Freelancing is a growing sector, covering a huge range of services from digital marketing, blogging, design and development, just to name a few. As a result of the recent pandemic, more people are turning to freelance and side jobs as a way of earning extra income or recovering some of the income lost through furlough, job losses and redundancies.
One of the most common questions asked is ‘What should I charge for my services?’ and it is understandably a hard question that is influenced by a number of factors. We are going to explore these in more details below to help you make an informed decision when you set your prices.
Freelancers don’t get the convenience of having readily-available industry pay evaluations, although, with the growing number of freelancers, the data is becoming more accessible. Fortunately, most freelancers are pleasant people and are happy to share their journey with a fellow self-starter including the experience they hold, the rates they charge and the extras they take into consideration. Just remember to take into consideration where they are located in the world (if talking to a freelancer from a different country) or even in a distinctly different region as the cost of living can cause their rates to be higher than yours need to be for a local audience.
Deciding your rates based on your essential outgoings can often be the most relevant method to your individual needs and makes a great starting point. Work out your monthly or yearly essential outgoings including food bills, heating and electricity, rent/mortgage and council tax, travel and communication costs and then work out the cost of this as an hourly rate based on 40 hours a week. A monthly example;
Rent/Mortgage – 400
Electricity – 60
Gas – 40
Phone & Internet – 40
Food – 300
Council Tax – 100
Travel – 150
Total – 1090 per month
1090 / 160 hours = 6.82 minimum cost per hour (based on a 40-hour working week).

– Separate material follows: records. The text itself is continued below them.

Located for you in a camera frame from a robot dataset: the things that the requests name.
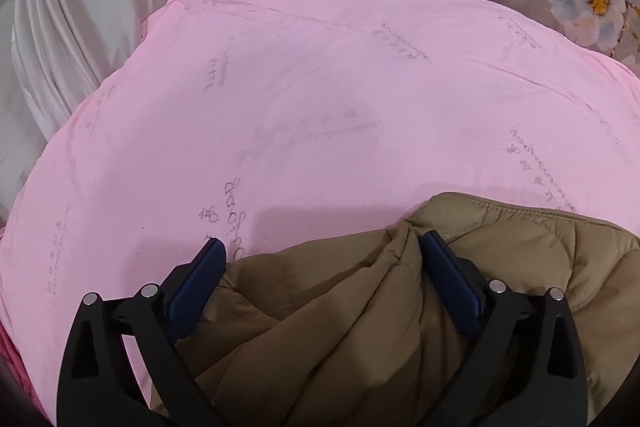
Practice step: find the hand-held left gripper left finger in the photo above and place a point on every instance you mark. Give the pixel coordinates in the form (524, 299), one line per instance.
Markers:
(195, 287)

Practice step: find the olive quilted jacket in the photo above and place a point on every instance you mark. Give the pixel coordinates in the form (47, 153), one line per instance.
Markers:
(350, 332)

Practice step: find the pink bed sheet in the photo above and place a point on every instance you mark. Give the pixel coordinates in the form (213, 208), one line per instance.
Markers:
(300, 97)

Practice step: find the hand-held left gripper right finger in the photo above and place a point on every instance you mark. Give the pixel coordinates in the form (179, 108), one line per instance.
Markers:
(452, 287)

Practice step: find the white sheer curtain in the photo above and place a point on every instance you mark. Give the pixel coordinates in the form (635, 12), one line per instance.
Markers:
(75, 37)

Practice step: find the dark pink cloth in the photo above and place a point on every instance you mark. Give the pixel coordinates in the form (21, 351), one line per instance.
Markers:
(15, 367)

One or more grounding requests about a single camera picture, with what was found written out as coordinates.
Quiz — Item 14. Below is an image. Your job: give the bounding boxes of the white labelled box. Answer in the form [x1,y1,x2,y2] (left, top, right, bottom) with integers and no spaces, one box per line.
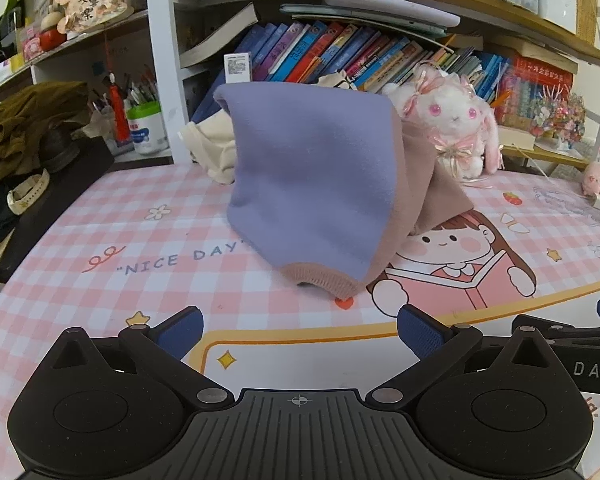
[224,52,253,84]

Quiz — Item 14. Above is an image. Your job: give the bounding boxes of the black side table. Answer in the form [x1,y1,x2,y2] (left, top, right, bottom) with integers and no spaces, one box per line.
[0,135,116,283]

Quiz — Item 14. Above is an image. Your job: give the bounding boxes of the red tassel charm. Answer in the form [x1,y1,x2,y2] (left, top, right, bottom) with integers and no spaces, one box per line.
[109,72,131,143]

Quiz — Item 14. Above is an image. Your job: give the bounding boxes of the bunch of pens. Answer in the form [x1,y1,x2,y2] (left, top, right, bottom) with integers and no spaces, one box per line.
[87,72,159,111]

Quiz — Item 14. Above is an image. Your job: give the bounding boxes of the olive brown garment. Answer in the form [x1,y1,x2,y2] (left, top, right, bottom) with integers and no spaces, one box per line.
[0,81,92,184]

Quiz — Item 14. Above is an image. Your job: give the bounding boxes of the cream printed garment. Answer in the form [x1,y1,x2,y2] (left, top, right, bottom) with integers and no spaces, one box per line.
[178,72,360,186]

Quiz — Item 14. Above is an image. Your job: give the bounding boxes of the beige strap watch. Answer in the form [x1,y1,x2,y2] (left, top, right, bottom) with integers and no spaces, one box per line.
[6,169,51,216]

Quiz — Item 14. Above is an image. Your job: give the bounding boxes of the row of colourful books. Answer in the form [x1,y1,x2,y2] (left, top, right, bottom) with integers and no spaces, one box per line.
[232,20,511,111]

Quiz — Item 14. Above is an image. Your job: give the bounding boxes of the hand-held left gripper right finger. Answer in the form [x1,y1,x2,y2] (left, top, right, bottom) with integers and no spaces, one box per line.
[366,304,551,411]

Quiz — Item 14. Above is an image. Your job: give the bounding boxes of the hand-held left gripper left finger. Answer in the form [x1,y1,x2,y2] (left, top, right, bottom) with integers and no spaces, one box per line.
[54,306,235,411]

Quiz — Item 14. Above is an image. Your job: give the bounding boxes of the purple and pink sweater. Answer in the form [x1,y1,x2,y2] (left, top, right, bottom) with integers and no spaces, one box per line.
[214,81,476,301]

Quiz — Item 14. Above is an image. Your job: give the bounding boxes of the thick book with dark cover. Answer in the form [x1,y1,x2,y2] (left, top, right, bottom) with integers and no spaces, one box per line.
[179,2,259,69]

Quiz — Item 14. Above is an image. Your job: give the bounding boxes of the red apple ornament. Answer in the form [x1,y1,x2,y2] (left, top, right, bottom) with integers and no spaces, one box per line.
[39,27,67,52]

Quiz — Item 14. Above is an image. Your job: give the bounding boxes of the small pink plush pig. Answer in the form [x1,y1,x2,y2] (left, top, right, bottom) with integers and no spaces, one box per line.
[581,162,600,197]

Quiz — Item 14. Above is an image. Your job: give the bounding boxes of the white can green band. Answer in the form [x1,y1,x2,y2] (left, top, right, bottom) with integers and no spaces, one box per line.
[126,101,168,156]

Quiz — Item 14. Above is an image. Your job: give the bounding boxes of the white pink plush bunny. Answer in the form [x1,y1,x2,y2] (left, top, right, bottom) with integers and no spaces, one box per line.
[382,62,506,183]

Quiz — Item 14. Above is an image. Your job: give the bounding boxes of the white thick book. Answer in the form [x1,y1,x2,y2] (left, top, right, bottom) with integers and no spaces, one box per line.
[497,125,538,152]

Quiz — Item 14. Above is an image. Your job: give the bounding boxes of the white wooden bookshelf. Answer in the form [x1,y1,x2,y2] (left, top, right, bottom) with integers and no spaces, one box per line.
[0,0,600,171]

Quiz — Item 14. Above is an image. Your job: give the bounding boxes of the red boxed book set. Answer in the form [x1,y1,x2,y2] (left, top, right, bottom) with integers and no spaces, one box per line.
[500,55,576,131]

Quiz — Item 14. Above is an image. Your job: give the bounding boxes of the dark round object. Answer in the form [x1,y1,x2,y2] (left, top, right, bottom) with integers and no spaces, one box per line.
[40,125,84,173]

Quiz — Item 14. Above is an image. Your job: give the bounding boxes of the sparkly flower ornament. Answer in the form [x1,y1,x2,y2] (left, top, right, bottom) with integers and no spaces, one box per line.
[527,82,588,153]

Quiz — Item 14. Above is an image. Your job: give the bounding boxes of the white flat device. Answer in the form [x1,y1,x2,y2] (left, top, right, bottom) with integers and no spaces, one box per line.
[324,0,461,28]

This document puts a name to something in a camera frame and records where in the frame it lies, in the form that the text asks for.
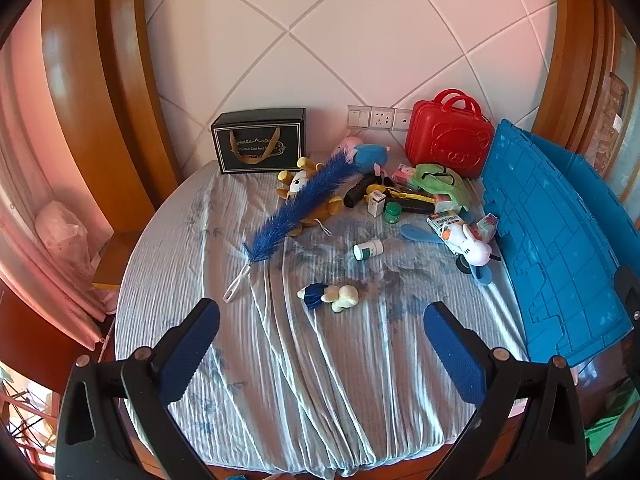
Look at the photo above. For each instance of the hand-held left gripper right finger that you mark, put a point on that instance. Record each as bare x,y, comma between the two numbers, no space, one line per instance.
452,350

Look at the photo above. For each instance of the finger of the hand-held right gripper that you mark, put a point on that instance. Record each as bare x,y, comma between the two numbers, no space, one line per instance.
629,290

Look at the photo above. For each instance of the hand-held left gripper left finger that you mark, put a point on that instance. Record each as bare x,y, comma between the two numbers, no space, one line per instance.
190,350

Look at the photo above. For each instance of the blue plastic crate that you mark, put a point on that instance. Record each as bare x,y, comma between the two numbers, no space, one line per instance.
550,240

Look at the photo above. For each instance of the orange green medicine box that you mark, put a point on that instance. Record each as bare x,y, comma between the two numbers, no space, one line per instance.
442,221

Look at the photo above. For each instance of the brown teddy bear plush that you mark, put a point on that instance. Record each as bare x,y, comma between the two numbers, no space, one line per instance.
330,207

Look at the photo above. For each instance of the white rabbit handheld fan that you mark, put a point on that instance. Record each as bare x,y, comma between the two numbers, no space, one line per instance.
472,250

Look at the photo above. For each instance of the light blue striped bedsheet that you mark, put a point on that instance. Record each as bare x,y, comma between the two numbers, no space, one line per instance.
300,385

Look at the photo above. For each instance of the wooden nightstand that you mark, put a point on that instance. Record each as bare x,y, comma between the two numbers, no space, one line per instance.
115,260

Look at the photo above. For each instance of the small doll blue skirt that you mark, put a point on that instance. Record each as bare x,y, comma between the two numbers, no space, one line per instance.
345,297

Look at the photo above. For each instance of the light blue plastic paddle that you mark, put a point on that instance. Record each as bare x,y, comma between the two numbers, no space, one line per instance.
415,232

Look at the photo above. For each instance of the white medicine bottle green cap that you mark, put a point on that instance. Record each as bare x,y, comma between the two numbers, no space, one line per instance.
370,250

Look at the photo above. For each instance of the small pink box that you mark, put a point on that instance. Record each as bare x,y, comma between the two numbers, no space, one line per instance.
487,225

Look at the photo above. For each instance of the green cloth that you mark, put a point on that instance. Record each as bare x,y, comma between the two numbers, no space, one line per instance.
615,430

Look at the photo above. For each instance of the flat white box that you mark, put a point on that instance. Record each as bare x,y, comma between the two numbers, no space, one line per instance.
445,205

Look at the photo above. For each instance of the small green jar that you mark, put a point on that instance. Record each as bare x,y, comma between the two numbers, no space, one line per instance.
393,214

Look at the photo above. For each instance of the yellow black utility knife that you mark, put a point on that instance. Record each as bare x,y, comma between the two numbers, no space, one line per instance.
415,202

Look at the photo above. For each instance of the small white upright box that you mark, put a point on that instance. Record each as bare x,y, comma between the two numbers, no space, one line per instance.
376,205

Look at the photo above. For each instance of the green cloth hat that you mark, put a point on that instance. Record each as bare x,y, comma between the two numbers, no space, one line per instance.
440,182

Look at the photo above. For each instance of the clear plastic bag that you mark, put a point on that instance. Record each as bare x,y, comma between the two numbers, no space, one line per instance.
60,235

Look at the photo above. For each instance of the blue feather duster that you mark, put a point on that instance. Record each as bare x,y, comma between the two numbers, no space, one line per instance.
300,205

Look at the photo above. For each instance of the pink tissue packet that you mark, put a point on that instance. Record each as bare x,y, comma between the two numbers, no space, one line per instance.
402,175

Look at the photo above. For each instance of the black folding umbrella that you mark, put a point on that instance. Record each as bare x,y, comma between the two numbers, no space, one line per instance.
357,192

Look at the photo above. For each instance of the red toy suitcase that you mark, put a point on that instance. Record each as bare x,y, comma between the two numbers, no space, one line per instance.
440,140

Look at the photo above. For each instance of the pink pig plush blue shirt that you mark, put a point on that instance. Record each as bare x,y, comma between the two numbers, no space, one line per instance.
372,155

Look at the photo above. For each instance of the pink curtain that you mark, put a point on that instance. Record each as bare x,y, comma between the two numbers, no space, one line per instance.
30,210

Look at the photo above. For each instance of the white wall socket panel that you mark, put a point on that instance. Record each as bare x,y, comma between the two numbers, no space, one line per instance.
402,120

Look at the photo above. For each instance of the curved wooden frame post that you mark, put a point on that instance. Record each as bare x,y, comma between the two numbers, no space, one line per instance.
570,60
100,110

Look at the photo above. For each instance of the white five-hole wall socket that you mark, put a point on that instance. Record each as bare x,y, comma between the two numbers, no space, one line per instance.
382,118

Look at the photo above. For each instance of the white wall switch panel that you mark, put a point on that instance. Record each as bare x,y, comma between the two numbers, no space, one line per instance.
358,117

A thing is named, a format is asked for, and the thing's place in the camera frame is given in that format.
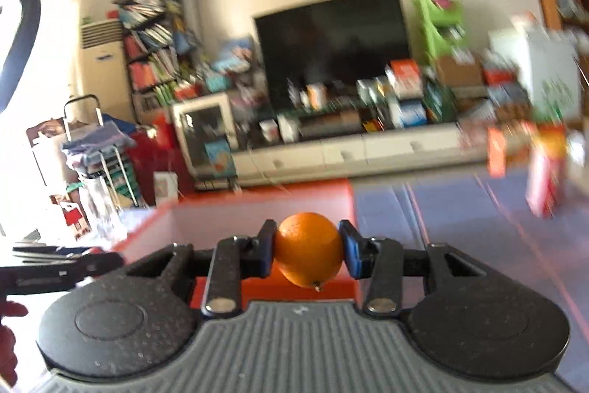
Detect black television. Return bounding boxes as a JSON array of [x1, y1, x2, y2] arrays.
[[254, 0, 412, 111]]

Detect clear glass mug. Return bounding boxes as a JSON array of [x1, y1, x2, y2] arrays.
[[82, 176, 128, 243]]

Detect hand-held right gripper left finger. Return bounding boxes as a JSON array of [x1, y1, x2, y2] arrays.
[[154, 219, 278, 315]]

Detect red snack box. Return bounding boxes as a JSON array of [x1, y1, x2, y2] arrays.
[[526, 125, 570, 218]]

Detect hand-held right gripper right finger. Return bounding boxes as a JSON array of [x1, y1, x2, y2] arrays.
[[339, 220, 487, 315]]

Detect orange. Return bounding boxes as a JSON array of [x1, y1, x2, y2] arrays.
[[275, 212, 345, 290]]

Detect blue plaid tablecloth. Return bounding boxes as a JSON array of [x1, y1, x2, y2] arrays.
[[352, 172, 589, 393]]

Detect dark curved band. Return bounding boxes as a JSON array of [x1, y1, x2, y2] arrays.
[[0, 0, 43, 114]]

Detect orange box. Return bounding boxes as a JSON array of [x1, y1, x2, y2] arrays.
[[108, 179, 359, 316]]

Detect white wire cart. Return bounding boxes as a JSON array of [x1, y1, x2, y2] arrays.
[[61, 95, 140, 210]]

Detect dark bookshelf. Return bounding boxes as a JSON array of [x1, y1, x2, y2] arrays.
[[112, 0, 204, 123]]

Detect large white box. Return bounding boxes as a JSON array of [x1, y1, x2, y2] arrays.
[[488, 26, 581, 118]]

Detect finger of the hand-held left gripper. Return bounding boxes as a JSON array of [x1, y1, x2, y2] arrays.
[[0, 252, 126, 297]]

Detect white glass-door cabinet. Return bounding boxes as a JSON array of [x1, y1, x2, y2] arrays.
[[172, 92, 241, 183]]

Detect person's left hand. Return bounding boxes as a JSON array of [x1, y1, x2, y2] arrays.
[[0, 300, 29, 385]]

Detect white television stand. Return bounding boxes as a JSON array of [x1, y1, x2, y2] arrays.
[[229, 122, 489, 187]]

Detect white floor air conditioner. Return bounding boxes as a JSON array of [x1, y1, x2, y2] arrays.
[[79, 19, 135, 118]]

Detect red and white cardboard box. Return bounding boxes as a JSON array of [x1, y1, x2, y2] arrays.
[[56, 199, 94, 241]]

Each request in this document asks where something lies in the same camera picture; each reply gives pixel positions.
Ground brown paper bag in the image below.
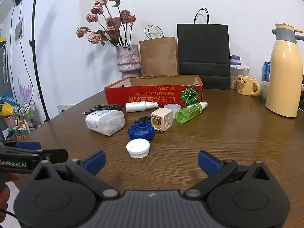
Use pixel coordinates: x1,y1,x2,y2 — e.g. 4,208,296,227
139,25,178,77

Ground clear nut container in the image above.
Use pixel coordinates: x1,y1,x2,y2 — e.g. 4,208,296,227
229,65,250,90

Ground black paper bag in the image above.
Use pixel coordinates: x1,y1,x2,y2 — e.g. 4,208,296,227
177,8,230,90

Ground blue can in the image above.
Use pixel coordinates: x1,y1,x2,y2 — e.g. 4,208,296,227
262,61,271,82

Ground yellow thermos jug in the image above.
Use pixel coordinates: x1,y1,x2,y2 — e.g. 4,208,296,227
265,23,304,118

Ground green spray bottle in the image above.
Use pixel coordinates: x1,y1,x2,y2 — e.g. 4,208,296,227
175,101,209,124

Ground red cardboard box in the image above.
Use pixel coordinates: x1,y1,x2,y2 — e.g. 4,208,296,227
104,74,204,107

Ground white spray bottle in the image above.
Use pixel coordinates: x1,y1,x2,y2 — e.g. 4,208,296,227
125,101,158,113

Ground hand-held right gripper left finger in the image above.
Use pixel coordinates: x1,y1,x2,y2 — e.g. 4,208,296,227
31,150,120,199

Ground black light stand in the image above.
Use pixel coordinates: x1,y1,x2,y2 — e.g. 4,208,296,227
28,0,51,124

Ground white bottle cap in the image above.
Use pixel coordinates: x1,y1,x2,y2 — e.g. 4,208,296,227
126,139,150,159

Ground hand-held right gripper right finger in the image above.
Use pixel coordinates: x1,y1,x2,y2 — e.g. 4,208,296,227
184,150,273,199

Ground wire storage rack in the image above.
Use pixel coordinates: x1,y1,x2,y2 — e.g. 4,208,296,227
0,100,41,139

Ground white wall heater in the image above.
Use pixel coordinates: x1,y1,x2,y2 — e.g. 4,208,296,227
57,104,74,113

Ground blue bottle cap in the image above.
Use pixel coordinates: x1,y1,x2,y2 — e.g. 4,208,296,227
127,123,155,141

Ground person's left hand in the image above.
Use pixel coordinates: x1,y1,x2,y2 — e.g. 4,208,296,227
0,173,21,219

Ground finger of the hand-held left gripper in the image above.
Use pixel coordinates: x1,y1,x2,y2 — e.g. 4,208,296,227
36,149,69,165
0,141,42,151

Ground black braided cable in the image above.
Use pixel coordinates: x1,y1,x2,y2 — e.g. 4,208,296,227
82,104,123,116

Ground yellow bear mug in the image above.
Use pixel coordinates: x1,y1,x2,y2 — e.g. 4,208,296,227
236,75,262,97

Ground wall poster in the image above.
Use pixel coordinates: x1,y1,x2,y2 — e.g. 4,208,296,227
14,17,25,44

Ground pink knitted vase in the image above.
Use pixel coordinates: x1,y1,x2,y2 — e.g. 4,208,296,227
116,44,142,79

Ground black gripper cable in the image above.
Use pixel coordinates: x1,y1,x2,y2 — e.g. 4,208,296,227
0,208,19,220

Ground dried pink flowers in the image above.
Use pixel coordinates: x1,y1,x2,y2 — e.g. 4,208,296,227
76,0,136,47

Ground cream cube charger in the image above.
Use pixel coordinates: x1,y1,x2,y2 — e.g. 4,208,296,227
151,108,173,133

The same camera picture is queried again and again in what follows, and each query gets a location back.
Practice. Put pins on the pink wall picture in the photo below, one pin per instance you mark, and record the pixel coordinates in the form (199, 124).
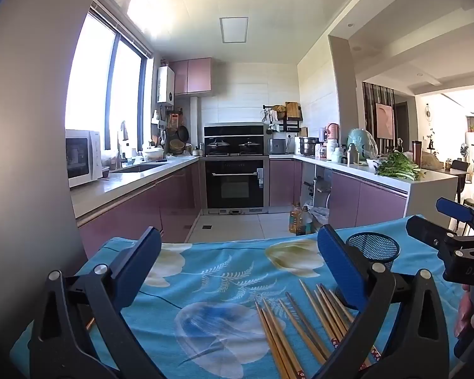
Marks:
(384, 120)

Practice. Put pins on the ceiling light panel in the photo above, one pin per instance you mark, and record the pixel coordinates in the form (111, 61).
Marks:
(234, 29)

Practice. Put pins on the gold smartphone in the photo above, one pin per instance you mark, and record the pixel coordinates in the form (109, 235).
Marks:
(89, 323)

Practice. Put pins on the dark travel tumbler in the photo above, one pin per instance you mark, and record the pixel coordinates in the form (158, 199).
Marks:
(417, 152)

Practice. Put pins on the white wall water heater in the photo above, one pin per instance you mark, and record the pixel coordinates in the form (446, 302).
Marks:
(166, 87)

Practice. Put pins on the blue floral tablecloth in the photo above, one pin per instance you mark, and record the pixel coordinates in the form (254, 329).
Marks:
(221, 284)

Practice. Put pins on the pink electric kettle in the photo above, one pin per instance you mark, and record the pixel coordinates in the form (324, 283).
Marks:
(332, 132)

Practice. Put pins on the steel kitchen faucet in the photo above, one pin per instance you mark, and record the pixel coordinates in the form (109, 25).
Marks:
(120, 154)

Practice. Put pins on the woven bamboo basket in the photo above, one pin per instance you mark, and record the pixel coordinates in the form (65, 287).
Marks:
(177, 147)

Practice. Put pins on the white plastic bag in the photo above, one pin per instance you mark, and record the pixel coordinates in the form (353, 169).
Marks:
(320, 216)

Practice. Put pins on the kitchen window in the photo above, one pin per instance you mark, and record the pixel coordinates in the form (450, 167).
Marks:
(91, 79)

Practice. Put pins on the dark slatted partition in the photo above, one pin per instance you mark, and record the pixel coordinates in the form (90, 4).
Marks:
(369, 102)

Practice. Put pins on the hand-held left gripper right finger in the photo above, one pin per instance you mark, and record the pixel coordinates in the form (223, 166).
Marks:
(339, 264)

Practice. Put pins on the bunch of wooden chopsticks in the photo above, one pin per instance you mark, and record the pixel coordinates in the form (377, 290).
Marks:
(274, 335)

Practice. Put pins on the dining table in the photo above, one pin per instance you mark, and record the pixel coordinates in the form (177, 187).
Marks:
(456, 171)

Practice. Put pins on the kitchen sink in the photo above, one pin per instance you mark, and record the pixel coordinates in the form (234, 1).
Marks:
(142, 167)

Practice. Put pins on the green leafy vegetables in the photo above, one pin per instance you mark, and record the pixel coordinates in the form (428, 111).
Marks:
(399, 167)

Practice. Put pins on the pink base cabinets with gap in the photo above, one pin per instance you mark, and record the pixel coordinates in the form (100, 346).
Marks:
(363, 201)

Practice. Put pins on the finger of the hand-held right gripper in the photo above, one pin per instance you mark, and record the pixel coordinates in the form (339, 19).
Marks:
(426, 233)
(454, 209)

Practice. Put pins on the pink base cabinets long run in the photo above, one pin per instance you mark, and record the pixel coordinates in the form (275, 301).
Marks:
(142, 209)

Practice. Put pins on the wall clock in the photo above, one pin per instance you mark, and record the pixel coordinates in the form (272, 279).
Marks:
(428, 112)

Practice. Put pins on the black mesh utensil holder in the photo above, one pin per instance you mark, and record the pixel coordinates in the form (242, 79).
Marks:
(373, 244)

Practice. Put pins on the yellow cooking oil bottle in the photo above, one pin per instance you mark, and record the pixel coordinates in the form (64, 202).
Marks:
(294, 219)
(306, 223)

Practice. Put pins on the pink wall cabinets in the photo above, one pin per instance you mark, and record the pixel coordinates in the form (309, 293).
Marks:
(191, 77)

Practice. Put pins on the white microwave oven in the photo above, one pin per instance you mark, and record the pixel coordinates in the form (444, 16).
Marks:
(83, 158)

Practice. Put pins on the person's right hand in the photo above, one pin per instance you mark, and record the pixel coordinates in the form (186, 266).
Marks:
(464, 312)

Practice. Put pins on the black integrated stove oven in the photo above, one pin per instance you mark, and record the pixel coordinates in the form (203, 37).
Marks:
(235, 185)

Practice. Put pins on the white kitchen countertop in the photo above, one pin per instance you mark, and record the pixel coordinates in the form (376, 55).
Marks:
(114, 183)

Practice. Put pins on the mint green appliance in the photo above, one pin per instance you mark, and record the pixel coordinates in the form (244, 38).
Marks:
(363, 142)

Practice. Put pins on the black lidded pan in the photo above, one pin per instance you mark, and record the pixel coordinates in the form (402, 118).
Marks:
(249, 145)
(218, 145)

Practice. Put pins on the white casserole pot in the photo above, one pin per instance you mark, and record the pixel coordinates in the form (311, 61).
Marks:
(154, 155)

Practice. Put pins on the hanging black frying pan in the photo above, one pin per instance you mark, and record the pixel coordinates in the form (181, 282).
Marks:
(183, 133)

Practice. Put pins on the wooden cutting board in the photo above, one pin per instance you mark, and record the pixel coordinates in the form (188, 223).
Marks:
(294, 111)

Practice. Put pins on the steel stock pot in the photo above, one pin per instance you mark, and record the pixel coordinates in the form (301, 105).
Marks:
(309, 147)

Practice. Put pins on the black wall rack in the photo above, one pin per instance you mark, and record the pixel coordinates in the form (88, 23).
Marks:
(290, 125)

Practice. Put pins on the steel thermos bottle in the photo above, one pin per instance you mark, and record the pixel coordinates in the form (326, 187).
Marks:
(353, 154)

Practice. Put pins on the grey refrigerator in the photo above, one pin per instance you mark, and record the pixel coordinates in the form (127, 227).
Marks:
(27, 166)

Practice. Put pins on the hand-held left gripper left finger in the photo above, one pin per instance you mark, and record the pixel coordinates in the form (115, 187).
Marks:
(138, 260)

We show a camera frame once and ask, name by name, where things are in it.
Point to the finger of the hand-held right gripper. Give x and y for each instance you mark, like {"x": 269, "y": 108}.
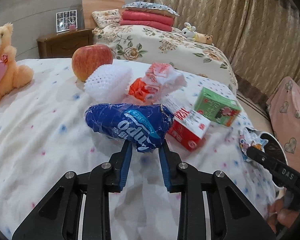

This way you know you cannot charge less than at least £7 an hour to ensure your essentials are covered but any extra over can be considered as bonus income.
Once you’ve got the minimum charge covered, it’s time to look at what you are worth and this comes down to experience, knowledge and the ability to apply it. Applying knowledge/experience is important as someone may be amazing at their job as they are able to apply their knowledge but they don’t hold many years of experience so they aren’t ready for all the twists and challenges clients are likely to throw at them. If you are pitching for a job, don’t just try to undercut a potential competitor, be honest about your experience and your ability and establish trust in order to negotiate the right fee.
Not Just an Hourly Rate
Price per hour is a great starting point but it isn’t going to be the only way or even the best way to price every job. Some work will be project-based or will be ongoing, some work will require quick turnarounds or for you to essentially be ‘on-call’. Hourly rates for these types of working conditions can quickly put clients off and leave you potentially underpaid for your efforts. Look at jobs as a whole and to what purpose they need to service. If a piece of work is going on to generate income for the client (such as a t-shirt design, landing page copy or an advertisement) you are completely justified in increasing your rates, just remember not to be greedy.
Venturing into freelancing is exciting, there are no stuffy office rules to abide by or unsightly uniform and you can set your own working hours, but getting started can be tricky. Most freelancers are guilty of undercharging for their services and everyone has been taken advantage of at some point during their freelancing career but by being informed, standing firm and understanding your worth, you can find success.